During this week’s Snoqualmie River flood event, Snoqualmie Fire crews responded to two separate water rescues in the Reinig Road/396th Drive area involving individuals who ignored road closure barricades as flood waters were rising.
Fire Chief Mark Correira said both of these incidents were completely avoidable and unnecessarily put the involved individuals and first responders at risk.
The first incident occurred around 9:30PM on February 28, 2022, involving a vehicle that bypassed a road closure barricade. Rising water inundated the sedan, trapping the occupants. Rescue swimmers safely brought the unharmed individuals to dry ground. Unfortunately, the car could not be towed and later became fully submerged in flood water.
The second incident happened at 10:30AM, March 1, 2022, when a pedestrian attempted to access Reinig Road using the wooded area between the Snoqualmie River and roadway. He became trapped, surrounded by flood water near the Meadowbrook Bridge. Rescue boats were required to safely bring him to dry ground. He was also unharmed.
Chief Correira commented, “People underestimate the force and power of water. Road closure signs are in place to keep you from drowning, as well as our first responders safe. As dramatic as the slogan ‘Turn Around. Don’t Drown’ may sound, it was created to help prevent unnecessary flood-related injuries and fatalities.”

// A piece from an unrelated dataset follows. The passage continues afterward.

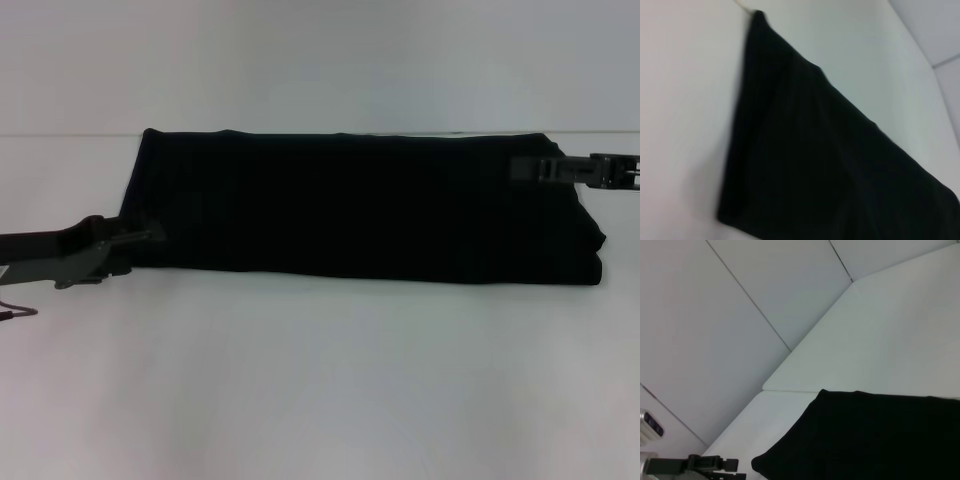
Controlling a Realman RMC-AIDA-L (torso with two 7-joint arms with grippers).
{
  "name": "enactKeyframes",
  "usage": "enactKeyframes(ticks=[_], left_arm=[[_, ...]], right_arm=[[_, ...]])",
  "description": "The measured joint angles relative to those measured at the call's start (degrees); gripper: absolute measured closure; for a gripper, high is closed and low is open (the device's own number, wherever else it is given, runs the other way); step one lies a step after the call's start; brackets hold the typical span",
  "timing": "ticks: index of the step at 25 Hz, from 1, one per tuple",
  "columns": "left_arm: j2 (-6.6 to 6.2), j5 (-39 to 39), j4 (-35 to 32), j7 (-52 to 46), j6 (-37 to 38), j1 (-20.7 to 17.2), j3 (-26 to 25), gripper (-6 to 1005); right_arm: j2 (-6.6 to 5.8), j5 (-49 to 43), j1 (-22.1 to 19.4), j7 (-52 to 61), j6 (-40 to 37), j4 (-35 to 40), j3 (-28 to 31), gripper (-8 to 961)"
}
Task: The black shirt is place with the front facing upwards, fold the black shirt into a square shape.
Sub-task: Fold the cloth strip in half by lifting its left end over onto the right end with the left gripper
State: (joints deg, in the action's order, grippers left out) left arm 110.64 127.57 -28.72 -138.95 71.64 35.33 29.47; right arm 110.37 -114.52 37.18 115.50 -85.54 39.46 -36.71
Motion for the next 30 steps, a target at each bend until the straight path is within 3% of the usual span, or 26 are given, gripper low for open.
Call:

The Centers for Disease Control and Prevention (CDC) report that over half of all flood-related drownings occur when a vehicle is driven into hazardous flood water. The next highest percentage of flood-related deaths is due to walking into or near flood water.
This week's flood water rescues highlight the importance of never driving around barricades blocking flooded roadways. Just six inches of fast-moving flood water can knock over an adult. It takes just 12 inches of rushing water to carry away most cars and only two feet of rushing water can carry away SUVs and trucks. It is never safe to drive or walk into flood water.